Problem: Output, exactly as written, the lines below starting at the line containing "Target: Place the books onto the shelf" and ending at the line containing "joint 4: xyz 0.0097". Drop the pictures and keep both end lines.

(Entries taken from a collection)
····················
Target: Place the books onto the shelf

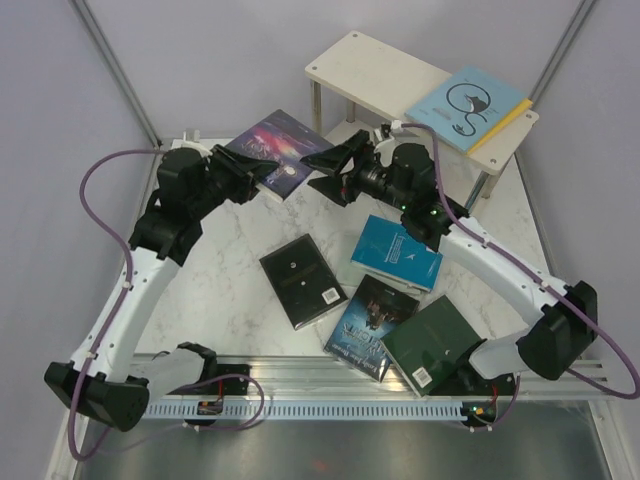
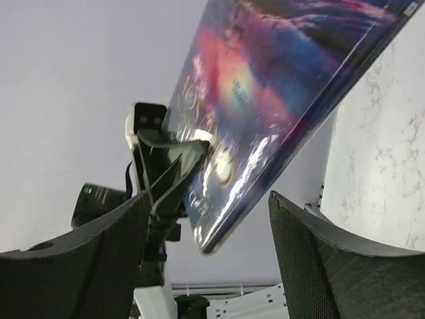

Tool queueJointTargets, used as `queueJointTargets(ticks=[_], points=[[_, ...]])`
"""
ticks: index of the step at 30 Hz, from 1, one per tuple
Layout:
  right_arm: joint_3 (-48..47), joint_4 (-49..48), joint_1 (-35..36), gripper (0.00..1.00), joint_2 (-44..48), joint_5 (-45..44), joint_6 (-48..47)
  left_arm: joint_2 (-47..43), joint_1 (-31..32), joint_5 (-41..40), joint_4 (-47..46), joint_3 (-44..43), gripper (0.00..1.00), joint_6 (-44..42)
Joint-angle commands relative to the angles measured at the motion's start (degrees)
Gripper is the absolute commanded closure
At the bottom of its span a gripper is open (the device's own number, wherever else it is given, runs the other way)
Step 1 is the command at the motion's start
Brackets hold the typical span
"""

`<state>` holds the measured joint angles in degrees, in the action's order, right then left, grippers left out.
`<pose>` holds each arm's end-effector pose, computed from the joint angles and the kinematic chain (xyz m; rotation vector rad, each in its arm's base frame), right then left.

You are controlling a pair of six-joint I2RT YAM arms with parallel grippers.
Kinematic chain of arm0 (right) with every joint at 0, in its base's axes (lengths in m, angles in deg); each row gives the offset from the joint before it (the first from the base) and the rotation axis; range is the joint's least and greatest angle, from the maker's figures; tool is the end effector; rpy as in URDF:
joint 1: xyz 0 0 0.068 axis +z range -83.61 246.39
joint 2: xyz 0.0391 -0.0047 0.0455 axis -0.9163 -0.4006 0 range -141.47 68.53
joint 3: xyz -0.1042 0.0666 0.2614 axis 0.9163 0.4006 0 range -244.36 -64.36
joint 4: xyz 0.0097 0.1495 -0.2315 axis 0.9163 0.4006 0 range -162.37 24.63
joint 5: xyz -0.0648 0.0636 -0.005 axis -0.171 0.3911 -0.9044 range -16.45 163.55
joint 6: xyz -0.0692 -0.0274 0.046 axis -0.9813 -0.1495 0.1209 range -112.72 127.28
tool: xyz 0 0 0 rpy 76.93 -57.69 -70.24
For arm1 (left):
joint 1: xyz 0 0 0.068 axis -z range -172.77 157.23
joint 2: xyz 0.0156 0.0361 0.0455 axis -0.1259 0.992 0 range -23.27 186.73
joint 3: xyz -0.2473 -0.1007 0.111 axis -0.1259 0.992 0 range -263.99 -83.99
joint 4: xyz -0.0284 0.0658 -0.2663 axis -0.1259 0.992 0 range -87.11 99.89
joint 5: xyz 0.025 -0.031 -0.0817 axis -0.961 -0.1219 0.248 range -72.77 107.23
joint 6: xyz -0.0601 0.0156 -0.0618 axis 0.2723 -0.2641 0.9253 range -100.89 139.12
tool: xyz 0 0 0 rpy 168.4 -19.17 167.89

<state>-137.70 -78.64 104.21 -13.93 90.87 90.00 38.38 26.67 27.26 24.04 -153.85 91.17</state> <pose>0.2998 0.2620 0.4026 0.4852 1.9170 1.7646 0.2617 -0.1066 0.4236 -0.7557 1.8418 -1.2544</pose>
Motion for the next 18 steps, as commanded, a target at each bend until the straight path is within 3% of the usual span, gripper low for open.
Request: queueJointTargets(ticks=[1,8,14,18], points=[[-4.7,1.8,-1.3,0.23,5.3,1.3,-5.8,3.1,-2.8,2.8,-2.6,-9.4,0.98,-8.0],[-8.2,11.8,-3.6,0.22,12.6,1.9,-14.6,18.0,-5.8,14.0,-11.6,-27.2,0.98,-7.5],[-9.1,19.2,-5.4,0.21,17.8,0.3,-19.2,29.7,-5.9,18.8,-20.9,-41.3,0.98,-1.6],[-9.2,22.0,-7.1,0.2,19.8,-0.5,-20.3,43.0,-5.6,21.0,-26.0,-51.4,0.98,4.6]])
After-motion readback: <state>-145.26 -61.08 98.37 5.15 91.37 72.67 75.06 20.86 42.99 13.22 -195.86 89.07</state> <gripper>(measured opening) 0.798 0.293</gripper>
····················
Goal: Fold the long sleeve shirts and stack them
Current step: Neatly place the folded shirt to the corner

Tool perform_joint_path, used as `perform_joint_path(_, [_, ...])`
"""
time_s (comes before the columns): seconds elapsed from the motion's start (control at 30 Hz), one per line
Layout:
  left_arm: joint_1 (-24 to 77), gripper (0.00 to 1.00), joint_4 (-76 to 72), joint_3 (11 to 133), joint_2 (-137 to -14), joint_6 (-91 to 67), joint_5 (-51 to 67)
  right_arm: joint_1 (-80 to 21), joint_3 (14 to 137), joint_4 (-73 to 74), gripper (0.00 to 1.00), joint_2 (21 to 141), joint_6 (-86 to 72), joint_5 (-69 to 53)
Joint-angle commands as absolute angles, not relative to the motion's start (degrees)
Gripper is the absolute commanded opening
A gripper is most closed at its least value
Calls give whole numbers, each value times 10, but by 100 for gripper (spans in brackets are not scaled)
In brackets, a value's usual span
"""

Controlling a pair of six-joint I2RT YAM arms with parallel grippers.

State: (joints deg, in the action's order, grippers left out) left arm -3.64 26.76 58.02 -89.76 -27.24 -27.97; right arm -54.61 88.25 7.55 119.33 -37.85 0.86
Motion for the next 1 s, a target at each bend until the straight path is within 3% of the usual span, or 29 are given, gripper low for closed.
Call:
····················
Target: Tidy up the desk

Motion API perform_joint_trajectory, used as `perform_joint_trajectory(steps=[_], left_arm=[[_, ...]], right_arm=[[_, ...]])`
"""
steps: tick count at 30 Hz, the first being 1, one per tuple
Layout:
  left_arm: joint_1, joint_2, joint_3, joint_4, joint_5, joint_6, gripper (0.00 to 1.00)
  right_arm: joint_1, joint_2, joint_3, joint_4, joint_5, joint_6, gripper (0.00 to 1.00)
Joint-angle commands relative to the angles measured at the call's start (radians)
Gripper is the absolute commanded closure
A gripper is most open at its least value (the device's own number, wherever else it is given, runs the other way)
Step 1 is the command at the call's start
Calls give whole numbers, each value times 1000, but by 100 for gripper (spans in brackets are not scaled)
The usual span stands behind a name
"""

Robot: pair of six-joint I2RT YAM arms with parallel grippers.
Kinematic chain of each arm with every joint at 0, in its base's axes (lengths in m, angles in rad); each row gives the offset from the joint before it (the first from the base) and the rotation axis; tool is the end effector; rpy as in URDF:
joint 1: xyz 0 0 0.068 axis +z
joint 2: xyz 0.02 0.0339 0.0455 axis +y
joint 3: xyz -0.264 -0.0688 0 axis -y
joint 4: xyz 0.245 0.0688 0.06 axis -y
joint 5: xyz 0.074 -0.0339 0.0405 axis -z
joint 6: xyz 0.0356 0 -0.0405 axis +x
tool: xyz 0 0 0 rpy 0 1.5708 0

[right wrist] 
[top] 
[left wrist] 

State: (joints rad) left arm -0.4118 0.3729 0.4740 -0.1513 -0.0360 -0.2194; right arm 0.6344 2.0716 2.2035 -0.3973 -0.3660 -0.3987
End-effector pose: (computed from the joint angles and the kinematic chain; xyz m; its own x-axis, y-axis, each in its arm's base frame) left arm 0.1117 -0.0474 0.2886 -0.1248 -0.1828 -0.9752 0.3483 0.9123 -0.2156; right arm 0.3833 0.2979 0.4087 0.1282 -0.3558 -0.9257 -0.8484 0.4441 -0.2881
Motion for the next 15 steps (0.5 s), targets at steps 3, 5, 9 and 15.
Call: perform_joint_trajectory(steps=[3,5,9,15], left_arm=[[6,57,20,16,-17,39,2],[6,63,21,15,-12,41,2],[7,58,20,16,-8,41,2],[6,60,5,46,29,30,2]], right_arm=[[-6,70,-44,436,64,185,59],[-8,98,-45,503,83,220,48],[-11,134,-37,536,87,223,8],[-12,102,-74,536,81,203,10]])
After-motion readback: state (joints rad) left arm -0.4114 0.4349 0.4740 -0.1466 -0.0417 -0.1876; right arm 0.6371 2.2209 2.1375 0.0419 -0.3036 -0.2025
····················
Response area:
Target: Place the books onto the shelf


Tool queueJointTargets, used as `queueJointTargets(ticks=[_], points=[[_, ...]])`
"""
ticks: index of the step at 30 Hz, from 1, one per tuple
Layout:
  right_arm: joint_3 (-48..47), joint_4 (-49..48), joint_1 (-35..36), gripper (0.00..1.00), joint_2 (-44..48), joint_5 (-45..44), joint_6 (-48..47)
  left_arm: joint_2 (-47..43), joint_1 (-31..32), joint_5 (-41..40), joint_4 (-47..46), joint_3 (-44..43), gripper (0.00..1.00), joint_6 (-44..42)
Joint-angle commands relative to the angles measured at the motion's start (degrees)
Gripper is the absolute commanded closure
At the bottom of its span a gripper is open (the device's own number, wherever else it is given, runs the other way)
Step 1 is the command at the motion's start
Brackets hold the typical span
"""

`<state>` holds the measured joint angles in degrees, in the action's order, right then left, grippers left out.
`<pose>` holds each arm's end-effector pose, computed from the joint angles and the kinematic chain (xyz m; rotation vector rad, each in its arm's base frame), right then left.

You are controlling a pair of six-joint I2RT YAM arms with parallel grippers.
Kinematic chain of arm0 (right) with every joint at 0, in its base's axes (lengths in m, angles in deg); each row gives the offset from the joint before it (the first from the base) and the rotation axis; range is the joint's least and greatest angle, from the maker's figures; tool is the end effector; rpy as in URDF:
joint 1: xyz 0 0 0.068 axis +z range -83.61 246.39
joint 2: xyz 0.0391 -0.0047 0.0455 axis -0.9163 -0.4006 0 range -141.47 68.53
joint 3: xyz -0.1042 0.0666 0.2614 axis 0.9163 0.4006 0 range -244.36 -64.36
joint 4: xyz 0.0097 0.1495 -0.2315 axis 0.9163 0.4006 0 range -162.37 24.63

What the exercise required is now done.